+ mm-oom-allow-oom-reaper-to-race-with-exit_mmap.patch added to -mm tree

akpm@xxxxxxxxxxxxxxxxxxxx · Thu, 10 Aug 2017 14:03:12 -0700

The patch titled
     Subject: mm, oom: allow oom reaper to race with exit_mmap
has been added to the -mm tree.  Its filename is
     mm-oom-allow-oom-reaper-to-race-with-exit_mmap.patch

This patch should soon appear at
    http://ozlabs.org/~akpm/mmots/broken-out/mm-oom-allow-oom-reaper-to-race-with-exit_mmap.patch
and later at
    http://ozlabs.org/~akpm/mmotm/broken-out/mm-oom-allow-oom-reaper-to-race-with-exit_mmap.patch

Before you just go and hit "reply", please:
   a) Consider who else should be cc'ed
   b) Prefer to cc a suitable mailing list as well
   c) Ideally: find the original patch on the mailing list and do a
      reply-to-all to that, adding suitable additional cc's

*** Remember to use Documentation/SubmitChecklist when testing your code ***

The -mm tree is included into linux-next and is updated
there every 3-4 working days

------------------------------------------------------
From: Michal Hocko <mhocko@xxxxxxxx>
Subject: mm, oom: allow oom reaper to race with exit_mmap

David has noticed that the oom killer might kill additional tasks while
the exiting oom victim hasn't terminated yet because the oom_reaper marks
the curent victim MMF_OOM_SKIP too early when mm->mm_users dropped down to
0.  The race is as follows

oom_reap_task				do_exit
					  exit_mm
  __oom_reap_task_mm
					    mmput
					      __mmput
    mmget_not_zero # fails
    						exit_mmap # frees memory
  set_bit(MMF_OOM_SKIP)

The victim is still visible to the OOM killer until it is unhashed.
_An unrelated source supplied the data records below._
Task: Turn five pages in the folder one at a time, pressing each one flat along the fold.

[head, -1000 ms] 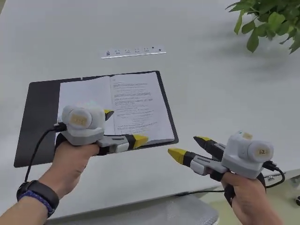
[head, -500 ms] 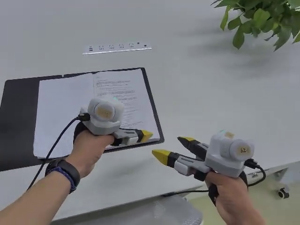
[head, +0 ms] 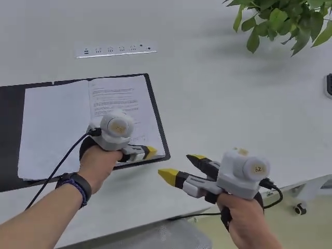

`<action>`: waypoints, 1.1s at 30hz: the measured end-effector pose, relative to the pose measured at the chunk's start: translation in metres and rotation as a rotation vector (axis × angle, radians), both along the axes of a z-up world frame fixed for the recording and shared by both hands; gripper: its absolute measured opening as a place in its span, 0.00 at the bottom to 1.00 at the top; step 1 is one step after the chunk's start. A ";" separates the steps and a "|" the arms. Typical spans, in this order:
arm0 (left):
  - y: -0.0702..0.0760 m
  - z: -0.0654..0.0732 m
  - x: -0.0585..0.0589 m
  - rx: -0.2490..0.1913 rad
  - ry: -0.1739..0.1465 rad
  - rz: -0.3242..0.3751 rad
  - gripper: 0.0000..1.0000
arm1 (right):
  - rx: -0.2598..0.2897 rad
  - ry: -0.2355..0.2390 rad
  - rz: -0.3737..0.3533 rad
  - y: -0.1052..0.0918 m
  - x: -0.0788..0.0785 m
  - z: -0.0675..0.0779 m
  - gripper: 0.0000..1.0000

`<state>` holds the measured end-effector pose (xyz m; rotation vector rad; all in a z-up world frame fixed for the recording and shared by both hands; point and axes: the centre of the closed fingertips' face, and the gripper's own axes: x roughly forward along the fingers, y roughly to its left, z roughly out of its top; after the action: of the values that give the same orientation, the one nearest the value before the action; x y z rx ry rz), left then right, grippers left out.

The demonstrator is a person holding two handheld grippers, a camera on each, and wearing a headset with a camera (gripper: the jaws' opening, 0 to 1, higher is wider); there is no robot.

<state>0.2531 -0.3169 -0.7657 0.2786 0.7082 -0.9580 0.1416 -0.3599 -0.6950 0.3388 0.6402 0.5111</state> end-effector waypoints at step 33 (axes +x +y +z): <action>0.004 -0.008 0.009 0.017 -0.021 -0.019 0.70 | 0.024 -0.011 0.024 0.007 0.040 -0.009 0.58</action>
<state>0.2624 -0.3127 -0.7741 0.3103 0.6956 -0.9662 0.1817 -0.3528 -0.7037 0.3507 0.6290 0.5435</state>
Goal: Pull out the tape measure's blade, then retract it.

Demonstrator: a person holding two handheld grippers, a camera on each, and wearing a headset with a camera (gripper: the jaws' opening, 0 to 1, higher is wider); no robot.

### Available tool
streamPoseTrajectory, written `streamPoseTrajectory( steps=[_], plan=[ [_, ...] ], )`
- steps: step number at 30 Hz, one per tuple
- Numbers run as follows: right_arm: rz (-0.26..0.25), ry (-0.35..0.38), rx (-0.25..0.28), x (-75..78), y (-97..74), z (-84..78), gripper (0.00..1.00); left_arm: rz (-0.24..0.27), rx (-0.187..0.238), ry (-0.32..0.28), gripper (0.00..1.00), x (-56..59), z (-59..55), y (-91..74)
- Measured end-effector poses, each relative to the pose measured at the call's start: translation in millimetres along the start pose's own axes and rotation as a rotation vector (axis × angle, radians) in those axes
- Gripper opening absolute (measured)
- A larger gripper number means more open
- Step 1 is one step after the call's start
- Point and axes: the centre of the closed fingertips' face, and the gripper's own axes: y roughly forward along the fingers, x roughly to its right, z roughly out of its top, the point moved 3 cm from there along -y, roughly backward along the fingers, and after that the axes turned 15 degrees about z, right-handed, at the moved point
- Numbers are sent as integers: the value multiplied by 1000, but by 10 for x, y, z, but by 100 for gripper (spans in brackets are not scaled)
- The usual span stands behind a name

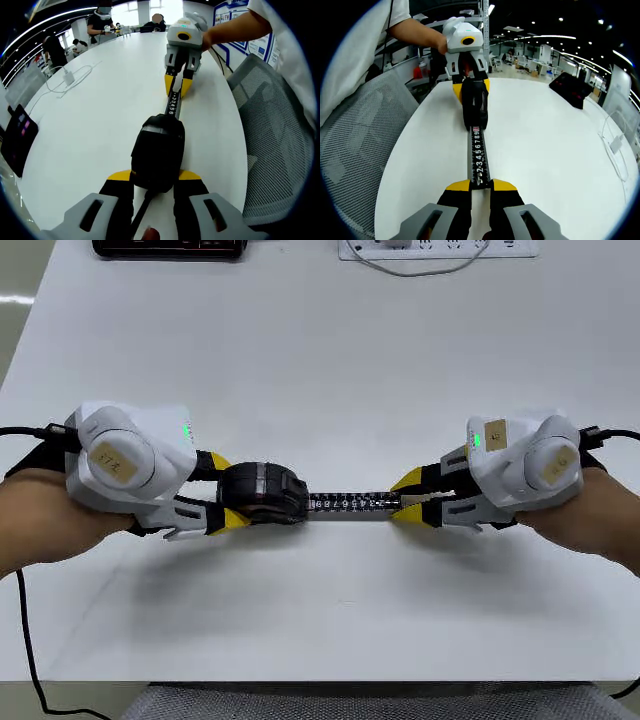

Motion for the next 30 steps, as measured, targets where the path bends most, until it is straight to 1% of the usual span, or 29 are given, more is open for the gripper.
streamPoseTrajectory(
  steps=[11,30],
  plan=[
    [0,-5,-23,-34,-64,-56,9,0,-1,9,25,0,1,2],
    [-5,2,-51,-46,-176,-155,9,1,0,5,25,-1,6,4]
  ],
)
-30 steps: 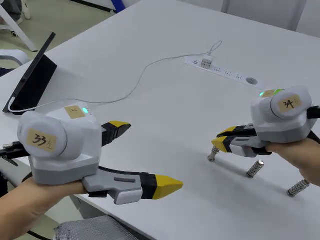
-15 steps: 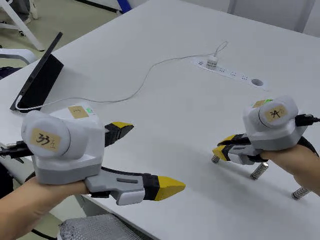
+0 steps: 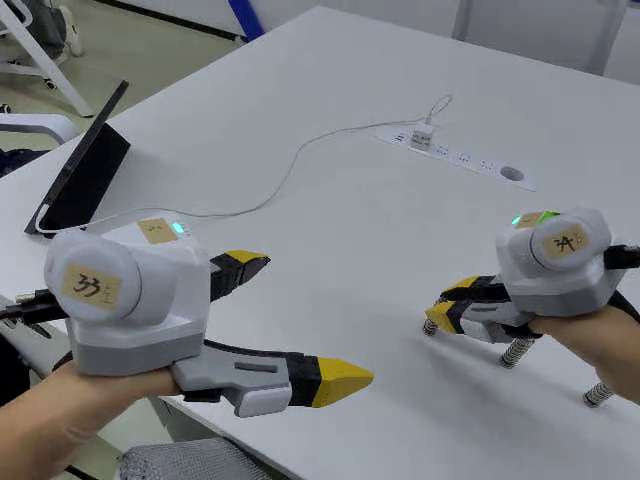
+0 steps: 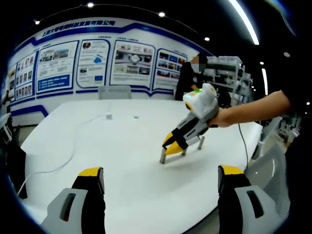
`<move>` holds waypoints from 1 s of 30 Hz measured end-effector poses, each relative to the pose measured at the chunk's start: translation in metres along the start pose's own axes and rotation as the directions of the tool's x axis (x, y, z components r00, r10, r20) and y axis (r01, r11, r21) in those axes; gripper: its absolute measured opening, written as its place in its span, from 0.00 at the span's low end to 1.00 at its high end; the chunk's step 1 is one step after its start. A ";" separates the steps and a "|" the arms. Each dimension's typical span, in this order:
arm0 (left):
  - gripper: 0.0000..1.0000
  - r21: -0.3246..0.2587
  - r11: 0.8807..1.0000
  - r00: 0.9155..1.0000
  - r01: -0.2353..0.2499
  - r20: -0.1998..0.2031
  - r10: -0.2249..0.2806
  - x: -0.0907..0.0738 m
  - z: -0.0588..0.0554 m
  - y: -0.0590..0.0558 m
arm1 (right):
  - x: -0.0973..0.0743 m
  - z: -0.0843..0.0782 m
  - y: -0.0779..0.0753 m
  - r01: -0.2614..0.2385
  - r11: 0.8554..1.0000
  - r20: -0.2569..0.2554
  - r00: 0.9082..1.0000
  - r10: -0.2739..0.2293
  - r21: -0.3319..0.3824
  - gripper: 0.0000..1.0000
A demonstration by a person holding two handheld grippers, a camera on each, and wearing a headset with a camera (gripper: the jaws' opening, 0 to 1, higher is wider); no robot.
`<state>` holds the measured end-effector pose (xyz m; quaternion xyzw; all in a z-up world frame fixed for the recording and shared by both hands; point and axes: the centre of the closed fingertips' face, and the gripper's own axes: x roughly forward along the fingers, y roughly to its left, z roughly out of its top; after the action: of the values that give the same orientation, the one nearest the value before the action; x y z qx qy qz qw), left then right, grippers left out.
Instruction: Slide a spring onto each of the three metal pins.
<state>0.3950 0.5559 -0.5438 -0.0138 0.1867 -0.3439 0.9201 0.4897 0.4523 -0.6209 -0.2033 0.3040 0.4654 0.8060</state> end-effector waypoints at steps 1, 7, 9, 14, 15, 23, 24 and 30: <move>0.99 0.003 1.000 1.000 0.001 0.000 -0.001 0.000 0.001 -0.001 | -0.004 0.002 0.002 0.001 1.000 0.014 1.000 -0.001 0.005 0.19; 0.99 0.025 1.000 1.000 0.004 0.008 -0.004 0.001 0.011 -0.007 | -0.044 0.018 0.021 -0.038 0.999 0.164 0.986 0.035 0.018 0.23; 0.99 0.030 1.000 1.000 0.005 0.013 -0.005 0.002 0.015 -0.009 | -0.055 0.019 0.024 -0.039 0.999 0.193 0.981 0.035 0.018 0.25; 0.98 0.036 0.999 0.999 0.001 0.042 -0.002 0.006 0.029 -0.011 | -0.090 0.023 0.027 -0.009 0.999 0.282 0.959 -0.003 0.041 0.29; 0.98 0.037 0.999 0.999 -0.002 0.050 0.000 0.008 0.032 -0.011 | -0.099 0.023 0.028 -0.006 0.999 0.303 0.953 -0.010 0.053 0.30; 0.98 0.054 0.999 0.997 0.002 0.072 -0.006 0.013 0.046 -0.012 | -0.151 0.004 0.007 0.093 0.987 0.347 0.928 -0.133 0.130 0.32; 0.98 0.055 0.998 0.997 0.000 0.073 -0.004 0.014 0.047 -0.012 | -0.156 0.001 0.003 0.108 0.983 0.351 0.924 -0.153 0.146 0.32; 0.98 0.047 0.999 0.996 0.005 0.089 -0.010 0.013 0.052 -0.012 | -0.188 -0.022 -0.016 0.166 0.967 0.359 0.906 -0.226 0.192 0.37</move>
<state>0.4152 0.5333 -0.4979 -0.0084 0.1372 -0.3507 0.9264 0.4250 0.3137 -0.5087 -0.0754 0.1568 0.3868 0.9056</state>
Currently we try to reduce a risk of this race by taking oom_lock and wait
for out_of_memory sleep while holding the lock to give the victim some
time to exit.  This is quite suboptimal approach because there is no
guarantee the victim (especially a large one) will manage to unmap its
address space and free enough memory to the particular oom domain which
needs a memory (e.g.  a specific NUMA node).

Fix this problem by allowing __oom_reap_task_mm and __mmput path to race. 
__oom_reap_task_mm is basically MADV_DONTNEED and that is allowed to run
in parallel with other unmappers (hence the mmap_sem for read).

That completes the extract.